### WHAT YOU SHOULD DO
Once you find the line containing "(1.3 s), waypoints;" in the data below, copy it and each following line exactly, up to and including the line containing "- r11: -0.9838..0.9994", and nothing else.

──────── DATASET RECORDS

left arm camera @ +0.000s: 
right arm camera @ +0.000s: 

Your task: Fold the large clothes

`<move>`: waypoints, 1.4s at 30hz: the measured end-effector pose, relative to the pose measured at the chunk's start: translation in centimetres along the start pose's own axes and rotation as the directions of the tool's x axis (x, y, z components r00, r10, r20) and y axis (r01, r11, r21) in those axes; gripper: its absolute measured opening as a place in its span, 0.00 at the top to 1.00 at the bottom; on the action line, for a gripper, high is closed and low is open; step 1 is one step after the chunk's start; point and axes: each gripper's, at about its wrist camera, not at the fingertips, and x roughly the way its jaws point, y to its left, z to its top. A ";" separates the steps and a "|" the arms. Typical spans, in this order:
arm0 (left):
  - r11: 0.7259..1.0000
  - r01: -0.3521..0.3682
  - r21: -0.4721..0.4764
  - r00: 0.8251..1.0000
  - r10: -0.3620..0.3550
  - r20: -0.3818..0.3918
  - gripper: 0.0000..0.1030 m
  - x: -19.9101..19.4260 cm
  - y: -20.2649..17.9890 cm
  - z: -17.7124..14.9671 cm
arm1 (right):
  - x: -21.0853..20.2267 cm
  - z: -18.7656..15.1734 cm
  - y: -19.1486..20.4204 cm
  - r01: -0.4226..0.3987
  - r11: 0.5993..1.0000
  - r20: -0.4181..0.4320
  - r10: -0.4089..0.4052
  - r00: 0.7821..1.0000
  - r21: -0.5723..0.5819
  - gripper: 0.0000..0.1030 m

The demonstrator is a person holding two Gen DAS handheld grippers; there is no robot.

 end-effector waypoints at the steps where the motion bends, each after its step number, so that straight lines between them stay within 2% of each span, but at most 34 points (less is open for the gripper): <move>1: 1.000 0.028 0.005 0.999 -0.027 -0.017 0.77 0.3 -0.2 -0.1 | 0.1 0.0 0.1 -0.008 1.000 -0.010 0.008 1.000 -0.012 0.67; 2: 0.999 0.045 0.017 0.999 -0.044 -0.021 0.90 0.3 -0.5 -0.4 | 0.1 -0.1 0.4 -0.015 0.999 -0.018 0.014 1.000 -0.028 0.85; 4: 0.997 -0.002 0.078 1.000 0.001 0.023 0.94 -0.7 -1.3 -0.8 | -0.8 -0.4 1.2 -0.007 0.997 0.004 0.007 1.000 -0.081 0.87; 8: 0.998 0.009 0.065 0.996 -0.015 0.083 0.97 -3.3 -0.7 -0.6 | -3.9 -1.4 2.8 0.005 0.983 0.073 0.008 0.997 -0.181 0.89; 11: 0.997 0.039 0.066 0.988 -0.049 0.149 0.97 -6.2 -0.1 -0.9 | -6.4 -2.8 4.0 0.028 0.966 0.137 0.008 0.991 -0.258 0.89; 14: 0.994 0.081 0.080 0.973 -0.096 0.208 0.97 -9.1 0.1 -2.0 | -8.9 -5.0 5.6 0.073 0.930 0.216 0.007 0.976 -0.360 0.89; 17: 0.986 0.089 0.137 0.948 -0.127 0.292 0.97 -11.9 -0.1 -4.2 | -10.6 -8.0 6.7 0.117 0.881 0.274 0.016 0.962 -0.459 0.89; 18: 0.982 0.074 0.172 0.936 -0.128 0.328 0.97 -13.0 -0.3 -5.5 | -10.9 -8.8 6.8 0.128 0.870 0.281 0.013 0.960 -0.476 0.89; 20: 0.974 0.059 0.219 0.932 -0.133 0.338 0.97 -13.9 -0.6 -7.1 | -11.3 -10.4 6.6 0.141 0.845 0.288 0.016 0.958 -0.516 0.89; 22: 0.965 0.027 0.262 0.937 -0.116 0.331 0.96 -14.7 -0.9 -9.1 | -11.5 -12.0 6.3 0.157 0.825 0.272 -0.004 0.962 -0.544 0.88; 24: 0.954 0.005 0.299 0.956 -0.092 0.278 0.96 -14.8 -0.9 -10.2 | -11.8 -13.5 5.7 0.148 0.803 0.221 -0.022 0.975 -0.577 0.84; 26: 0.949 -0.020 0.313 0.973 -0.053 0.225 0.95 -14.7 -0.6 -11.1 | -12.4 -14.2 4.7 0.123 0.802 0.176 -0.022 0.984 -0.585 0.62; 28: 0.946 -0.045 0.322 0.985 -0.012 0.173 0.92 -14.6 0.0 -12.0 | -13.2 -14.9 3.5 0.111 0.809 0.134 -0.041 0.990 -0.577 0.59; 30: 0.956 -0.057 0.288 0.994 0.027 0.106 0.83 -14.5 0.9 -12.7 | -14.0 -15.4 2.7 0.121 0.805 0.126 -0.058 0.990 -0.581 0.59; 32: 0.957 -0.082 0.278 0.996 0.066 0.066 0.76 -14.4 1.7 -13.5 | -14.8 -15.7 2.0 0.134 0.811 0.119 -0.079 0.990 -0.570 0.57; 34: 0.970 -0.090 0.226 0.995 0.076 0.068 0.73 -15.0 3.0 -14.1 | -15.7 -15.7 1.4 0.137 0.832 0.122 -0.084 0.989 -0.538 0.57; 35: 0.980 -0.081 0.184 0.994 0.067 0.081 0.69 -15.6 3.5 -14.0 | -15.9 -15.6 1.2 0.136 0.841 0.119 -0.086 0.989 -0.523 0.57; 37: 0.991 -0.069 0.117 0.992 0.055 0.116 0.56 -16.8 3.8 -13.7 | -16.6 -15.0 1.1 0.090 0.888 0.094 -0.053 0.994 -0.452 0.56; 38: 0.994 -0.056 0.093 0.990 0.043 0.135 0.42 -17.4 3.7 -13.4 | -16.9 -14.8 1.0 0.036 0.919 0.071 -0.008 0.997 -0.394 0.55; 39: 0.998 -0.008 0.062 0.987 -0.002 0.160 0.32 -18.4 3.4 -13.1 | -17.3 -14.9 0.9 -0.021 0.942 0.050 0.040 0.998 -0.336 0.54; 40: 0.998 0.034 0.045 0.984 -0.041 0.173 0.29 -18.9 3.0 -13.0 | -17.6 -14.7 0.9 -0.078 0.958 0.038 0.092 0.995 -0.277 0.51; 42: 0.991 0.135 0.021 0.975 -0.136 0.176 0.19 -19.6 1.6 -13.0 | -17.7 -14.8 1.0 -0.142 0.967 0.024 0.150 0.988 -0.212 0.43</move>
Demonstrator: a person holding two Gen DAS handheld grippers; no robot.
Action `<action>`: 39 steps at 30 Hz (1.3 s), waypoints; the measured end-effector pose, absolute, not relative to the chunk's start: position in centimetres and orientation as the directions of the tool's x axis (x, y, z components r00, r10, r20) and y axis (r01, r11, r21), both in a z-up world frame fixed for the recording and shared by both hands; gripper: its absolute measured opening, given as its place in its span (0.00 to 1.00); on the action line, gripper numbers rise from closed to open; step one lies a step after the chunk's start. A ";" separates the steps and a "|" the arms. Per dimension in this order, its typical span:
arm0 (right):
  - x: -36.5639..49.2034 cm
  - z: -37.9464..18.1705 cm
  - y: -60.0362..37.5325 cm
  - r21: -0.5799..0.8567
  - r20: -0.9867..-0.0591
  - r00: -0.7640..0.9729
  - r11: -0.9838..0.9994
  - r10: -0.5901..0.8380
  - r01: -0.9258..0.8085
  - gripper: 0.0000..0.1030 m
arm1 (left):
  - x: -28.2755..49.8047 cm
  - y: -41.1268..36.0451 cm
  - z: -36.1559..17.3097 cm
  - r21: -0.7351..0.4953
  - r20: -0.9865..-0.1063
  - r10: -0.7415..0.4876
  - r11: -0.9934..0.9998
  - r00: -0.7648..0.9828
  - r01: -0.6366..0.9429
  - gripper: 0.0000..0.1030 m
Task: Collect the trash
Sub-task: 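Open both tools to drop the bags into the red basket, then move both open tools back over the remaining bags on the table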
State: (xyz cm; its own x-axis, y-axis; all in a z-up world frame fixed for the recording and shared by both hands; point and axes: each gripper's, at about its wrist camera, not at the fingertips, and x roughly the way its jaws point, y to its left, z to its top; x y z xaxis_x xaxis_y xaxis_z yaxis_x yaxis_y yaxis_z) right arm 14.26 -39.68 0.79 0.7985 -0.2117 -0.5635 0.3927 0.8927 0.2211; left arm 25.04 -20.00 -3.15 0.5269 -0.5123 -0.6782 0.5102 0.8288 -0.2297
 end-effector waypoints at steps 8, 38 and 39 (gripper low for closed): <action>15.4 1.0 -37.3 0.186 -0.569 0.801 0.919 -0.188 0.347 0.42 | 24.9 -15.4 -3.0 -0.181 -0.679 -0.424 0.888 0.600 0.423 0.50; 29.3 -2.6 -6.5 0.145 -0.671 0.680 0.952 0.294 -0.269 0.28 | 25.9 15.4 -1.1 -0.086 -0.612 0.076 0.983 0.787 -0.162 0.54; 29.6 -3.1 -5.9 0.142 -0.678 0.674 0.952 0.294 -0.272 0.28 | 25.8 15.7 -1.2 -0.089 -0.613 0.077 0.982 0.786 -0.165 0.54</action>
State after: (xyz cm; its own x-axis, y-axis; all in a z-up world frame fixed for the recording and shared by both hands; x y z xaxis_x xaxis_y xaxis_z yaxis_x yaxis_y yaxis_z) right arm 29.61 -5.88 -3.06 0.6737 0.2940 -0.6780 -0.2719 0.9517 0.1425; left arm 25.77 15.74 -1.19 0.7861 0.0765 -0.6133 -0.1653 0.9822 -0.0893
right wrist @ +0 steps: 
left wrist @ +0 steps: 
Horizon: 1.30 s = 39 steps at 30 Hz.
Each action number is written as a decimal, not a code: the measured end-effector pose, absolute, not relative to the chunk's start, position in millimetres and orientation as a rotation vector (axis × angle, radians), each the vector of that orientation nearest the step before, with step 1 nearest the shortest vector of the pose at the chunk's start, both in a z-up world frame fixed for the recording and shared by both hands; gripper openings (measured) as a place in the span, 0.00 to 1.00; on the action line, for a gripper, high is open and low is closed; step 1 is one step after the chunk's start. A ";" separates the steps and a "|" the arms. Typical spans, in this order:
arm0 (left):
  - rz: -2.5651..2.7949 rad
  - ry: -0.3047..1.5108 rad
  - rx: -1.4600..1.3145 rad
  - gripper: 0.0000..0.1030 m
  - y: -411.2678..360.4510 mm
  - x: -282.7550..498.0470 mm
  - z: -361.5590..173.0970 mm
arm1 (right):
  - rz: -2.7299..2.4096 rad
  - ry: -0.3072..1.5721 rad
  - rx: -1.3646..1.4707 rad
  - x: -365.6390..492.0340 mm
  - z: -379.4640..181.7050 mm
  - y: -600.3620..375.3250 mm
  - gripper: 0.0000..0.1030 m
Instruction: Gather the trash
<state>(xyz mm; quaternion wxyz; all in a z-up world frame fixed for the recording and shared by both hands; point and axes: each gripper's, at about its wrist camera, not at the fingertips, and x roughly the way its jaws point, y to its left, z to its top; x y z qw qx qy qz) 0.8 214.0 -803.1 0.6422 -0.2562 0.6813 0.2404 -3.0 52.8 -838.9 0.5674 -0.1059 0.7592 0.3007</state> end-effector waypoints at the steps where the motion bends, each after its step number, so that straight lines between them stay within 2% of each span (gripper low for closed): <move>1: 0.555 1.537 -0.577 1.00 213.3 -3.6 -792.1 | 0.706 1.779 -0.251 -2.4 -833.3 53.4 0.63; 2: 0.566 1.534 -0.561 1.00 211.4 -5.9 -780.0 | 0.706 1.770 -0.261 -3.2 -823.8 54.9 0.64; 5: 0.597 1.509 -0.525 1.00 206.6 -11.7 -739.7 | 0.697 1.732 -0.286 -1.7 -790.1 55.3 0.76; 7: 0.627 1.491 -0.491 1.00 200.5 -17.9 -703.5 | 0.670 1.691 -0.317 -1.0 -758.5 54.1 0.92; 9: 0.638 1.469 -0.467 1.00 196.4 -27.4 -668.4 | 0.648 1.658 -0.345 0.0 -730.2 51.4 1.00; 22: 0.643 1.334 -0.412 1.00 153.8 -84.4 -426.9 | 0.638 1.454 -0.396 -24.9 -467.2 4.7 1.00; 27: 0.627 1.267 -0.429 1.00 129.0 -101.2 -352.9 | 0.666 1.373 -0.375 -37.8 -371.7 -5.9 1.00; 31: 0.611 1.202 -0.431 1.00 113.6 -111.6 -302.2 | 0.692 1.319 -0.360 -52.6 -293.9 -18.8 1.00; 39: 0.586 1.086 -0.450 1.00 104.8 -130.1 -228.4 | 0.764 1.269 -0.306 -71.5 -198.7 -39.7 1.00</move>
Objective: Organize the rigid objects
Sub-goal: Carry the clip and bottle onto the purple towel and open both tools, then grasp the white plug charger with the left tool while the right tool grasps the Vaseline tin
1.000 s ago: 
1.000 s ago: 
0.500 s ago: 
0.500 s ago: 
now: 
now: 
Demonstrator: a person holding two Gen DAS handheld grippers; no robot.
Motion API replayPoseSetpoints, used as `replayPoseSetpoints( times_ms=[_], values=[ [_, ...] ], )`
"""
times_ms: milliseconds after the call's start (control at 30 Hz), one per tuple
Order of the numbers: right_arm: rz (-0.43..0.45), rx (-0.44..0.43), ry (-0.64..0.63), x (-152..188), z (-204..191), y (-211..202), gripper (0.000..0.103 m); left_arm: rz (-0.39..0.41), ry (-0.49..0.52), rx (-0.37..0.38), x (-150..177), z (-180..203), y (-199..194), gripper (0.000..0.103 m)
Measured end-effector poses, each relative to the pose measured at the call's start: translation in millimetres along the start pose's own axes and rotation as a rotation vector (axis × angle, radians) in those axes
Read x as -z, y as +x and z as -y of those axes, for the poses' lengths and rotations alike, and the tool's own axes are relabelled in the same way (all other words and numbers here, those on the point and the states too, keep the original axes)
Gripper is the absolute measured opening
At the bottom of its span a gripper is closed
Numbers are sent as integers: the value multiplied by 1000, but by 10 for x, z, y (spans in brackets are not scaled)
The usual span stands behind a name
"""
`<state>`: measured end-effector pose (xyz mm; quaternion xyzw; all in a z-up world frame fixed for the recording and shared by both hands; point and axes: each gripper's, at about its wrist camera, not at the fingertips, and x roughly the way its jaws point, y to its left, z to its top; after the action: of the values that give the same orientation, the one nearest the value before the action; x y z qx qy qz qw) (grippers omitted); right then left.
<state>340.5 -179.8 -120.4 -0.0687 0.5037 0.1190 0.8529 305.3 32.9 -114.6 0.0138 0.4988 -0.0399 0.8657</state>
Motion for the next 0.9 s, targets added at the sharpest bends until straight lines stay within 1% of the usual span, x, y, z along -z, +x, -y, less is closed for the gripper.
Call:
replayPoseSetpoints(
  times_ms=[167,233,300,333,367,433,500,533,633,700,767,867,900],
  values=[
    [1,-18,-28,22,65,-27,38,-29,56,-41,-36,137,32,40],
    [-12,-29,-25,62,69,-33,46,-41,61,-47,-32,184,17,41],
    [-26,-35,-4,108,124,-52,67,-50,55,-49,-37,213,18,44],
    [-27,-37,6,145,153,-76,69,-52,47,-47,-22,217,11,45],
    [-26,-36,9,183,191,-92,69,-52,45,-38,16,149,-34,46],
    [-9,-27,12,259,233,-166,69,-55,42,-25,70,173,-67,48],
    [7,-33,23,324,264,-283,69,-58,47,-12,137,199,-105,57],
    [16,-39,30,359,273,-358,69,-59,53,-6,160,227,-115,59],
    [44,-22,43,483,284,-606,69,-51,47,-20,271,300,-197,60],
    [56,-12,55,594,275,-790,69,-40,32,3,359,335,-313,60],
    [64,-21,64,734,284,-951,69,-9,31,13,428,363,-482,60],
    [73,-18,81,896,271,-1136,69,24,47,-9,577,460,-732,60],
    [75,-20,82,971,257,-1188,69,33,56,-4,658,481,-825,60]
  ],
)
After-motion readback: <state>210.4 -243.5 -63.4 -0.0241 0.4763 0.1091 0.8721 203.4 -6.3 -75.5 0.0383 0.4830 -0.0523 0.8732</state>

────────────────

### PROBLEM SOLUTION
Action `<action>`: 39 steps at 30 Hz (1.3 s), waypoints; the measured end-effector pose, absolute, not relative to the chunk's start: position in centimetres and orientation as the directions of the tool's x axis (x, y, z components r00, r10, r20) and y axis (r01, r11, r21), both in a z-up world frame fixed for the recording and shared by both hands; gripper: its absolute measured opening, given as its place in its span (0.00 to 1.00); on the action line, gripper numbers rise from closed to open; step one lies a step after the chunk's start. A ";" separates the steps and a "|" the arms. Per dimension in this order, its typical span:
arm0 (right):
  - x: -36.5639..49.2034 cm
  - z: -37.9464..18.1705 cm
  - y: -60.0362..37.5325 cm
  - r21: -0.5799..0.8567
  - r20: -0.9867..-0.0591
  - r00: -0.7640..0.9729
  - r11: -0.9838..0.9994

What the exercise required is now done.